The company told contractors to create a persona — like a nurse practitioner — and give that persona context, goals, references, and deliverables, like a 10-page review of medical literature about a specific disease. The steps to achieve that deliverable could only be digital.
"The request should reflect real-world workflows and professional expectations, without adjusting the level of detail based on assumptions about what an AI 'needs,'" reads a Handshake training guide instructing contractors on how to create these prompts.
One example that aims to train ChatGPT to sound like a "financial manager" says:
"You work for a theatre that employs local musicians for touring Broadway shows. Use the attached collective bargaining agreement (CBA) excerpt to build a spreadsheet in Excel that can be used by the local music contractor to submit weekly payroll for hired musicians."

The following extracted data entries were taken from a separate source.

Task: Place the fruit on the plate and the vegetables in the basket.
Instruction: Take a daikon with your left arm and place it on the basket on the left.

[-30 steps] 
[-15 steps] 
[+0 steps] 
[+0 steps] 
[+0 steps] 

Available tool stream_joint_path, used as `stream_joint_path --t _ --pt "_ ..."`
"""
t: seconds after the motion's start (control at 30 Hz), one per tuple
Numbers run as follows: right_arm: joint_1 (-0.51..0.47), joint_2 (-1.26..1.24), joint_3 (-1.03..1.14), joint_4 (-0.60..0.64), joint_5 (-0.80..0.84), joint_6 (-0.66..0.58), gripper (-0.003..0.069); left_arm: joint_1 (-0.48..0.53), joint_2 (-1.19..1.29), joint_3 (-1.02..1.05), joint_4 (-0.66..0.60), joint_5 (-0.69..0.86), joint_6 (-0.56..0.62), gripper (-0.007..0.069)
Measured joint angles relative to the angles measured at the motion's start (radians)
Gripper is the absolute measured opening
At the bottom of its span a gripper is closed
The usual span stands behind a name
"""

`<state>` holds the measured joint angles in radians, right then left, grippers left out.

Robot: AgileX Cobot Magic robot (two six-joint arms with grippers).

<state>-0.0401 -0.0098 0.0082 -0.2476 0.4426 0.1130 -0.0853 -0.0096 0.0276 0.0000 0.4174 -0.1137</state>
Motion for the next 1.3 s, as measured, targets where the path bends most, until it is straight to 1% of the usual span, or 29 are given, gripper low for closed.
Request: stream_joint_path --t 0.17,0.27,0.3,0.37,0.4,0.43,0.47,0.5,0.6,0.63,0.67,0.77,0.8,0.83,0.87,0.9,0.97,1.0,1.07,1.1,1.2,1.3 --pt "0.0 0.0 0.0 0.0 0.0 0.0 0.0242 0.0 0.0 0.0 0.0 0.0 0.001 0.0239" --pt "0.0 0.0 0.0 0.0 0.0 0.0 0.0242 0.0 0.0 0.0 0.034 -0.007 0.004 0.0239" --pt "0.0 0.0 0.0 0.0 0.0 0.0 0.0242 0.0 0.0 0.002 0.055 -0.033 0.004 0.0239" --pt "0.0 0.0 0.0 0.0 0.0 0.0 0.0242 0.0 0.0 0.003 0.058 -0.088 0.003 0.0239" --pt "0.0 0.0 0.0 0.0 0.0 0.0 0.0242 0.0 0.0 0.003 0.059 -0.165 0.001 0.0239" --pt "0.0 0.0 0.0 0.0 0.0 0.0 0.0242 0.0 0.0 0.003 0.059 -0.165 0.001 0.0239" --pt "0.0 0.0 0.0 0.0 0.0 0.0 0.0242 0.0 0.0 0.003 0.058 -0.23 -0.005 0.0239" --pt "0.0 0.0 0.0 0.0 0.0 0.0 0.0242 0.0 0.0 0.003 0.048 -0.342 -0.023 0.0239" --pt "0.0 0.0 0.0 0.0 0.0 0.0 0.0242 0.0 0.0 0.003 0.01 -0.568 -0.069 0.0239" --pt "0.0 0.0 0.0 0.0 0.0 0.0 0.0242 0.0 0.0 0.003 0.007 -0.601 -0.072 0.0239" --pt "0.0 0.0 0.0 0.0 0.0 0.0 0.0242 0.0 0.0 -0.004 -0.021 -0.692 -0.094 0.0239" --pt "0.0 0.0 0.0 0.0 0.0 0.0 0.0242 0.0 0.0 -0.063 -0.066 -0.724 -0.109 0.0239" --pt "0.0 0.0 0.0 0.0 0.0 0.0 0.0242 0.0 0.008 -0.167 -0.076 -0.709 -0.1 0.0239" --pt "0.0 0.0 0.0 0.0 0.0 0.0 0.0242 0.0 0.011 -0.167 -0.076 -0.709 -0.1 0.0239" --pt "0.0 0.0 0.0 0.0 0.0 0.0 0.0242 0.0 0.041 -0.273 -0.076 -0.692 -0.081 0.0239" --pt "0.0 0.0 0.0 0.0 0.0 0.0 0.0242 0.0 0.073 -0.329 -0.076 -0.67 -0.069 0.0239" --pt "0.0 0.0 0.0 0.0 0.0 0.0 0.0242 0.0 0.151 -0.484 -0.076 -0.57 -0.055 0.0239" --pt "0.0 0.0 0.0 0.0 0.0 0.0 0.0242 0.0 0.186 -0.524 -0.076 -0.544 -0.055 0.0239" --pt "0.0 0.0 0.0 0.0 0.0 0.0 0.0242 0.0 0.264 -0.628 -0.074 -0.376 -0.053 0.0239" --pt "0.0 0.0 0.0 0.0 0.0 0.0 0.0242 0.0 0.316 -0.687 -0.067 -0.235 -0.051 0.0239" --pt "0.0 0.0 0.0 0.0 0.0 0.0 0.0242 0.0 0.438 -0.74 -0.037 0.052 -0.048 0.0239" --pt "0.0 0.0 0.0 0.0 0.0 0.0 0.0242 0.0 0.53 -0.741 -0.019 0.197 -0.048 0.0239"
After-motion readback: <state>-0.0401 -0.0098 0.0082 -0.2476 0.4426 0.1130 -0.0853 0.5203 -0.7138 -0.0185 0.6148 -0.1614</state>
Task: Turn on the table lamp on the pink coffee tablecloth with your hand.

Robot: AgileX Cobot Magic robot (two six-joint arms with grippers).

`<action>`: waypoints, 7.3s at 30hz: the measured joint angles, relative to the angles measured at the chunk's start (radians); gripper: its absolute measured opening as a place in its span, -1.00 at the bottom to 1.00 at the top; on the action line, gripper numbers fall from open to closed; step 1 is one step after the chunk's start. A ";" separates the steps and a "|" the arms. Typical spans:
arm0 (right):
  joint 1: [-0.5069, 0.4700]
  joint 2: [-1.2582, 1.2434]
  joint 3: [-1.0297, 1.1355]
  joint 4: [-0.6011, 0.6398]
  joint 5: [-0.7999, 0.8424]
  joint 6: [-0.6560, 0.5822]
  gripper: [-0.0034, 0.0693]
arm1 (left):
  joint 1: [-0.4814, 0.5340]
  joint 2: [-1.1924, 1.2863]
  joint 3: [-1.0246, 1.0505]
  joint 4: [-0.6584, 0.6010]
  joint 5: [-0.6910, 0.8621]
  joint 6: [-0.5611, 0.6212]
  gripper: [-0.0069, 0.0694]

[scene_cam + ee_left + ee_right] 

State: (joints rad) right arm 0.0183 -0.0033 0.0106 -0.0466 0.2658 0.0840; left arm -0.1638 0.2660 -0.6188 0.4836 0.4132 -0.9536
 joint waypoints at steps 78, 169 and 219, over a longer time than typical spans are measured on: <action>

To ensure accuracy and quality, the material that the contractors create goes through two sets of reviews at Handshake — including one by an industry expert who was asked to focus on "job-specific details relevant to the task." OpenAI conducts a third review.
Contractors' work "directly shapes how models understand real professional tasks, helping them learn from genuine human expertise so they respond more accurately, ethically, and reliably in real-world contexts," Handshake's project training manual says.
Last month, Business Insider reported that some contractors working on Handshake's OpenAI projects said the AI training startup denied them up to several thousand dollars each for work they performed, after accusing them of breaking platform rules.
"This decision is final. There is no appeal process, and any work associated with this violation is not eligible for payment. We will not be able to offer further consideration on this matter," Handshake support wrote to one contractor in an email seen by Business Insider.
A representative for Handshake declined to comment about the pay issues, and OpenAI did not respond to Business Insider's requests for comment.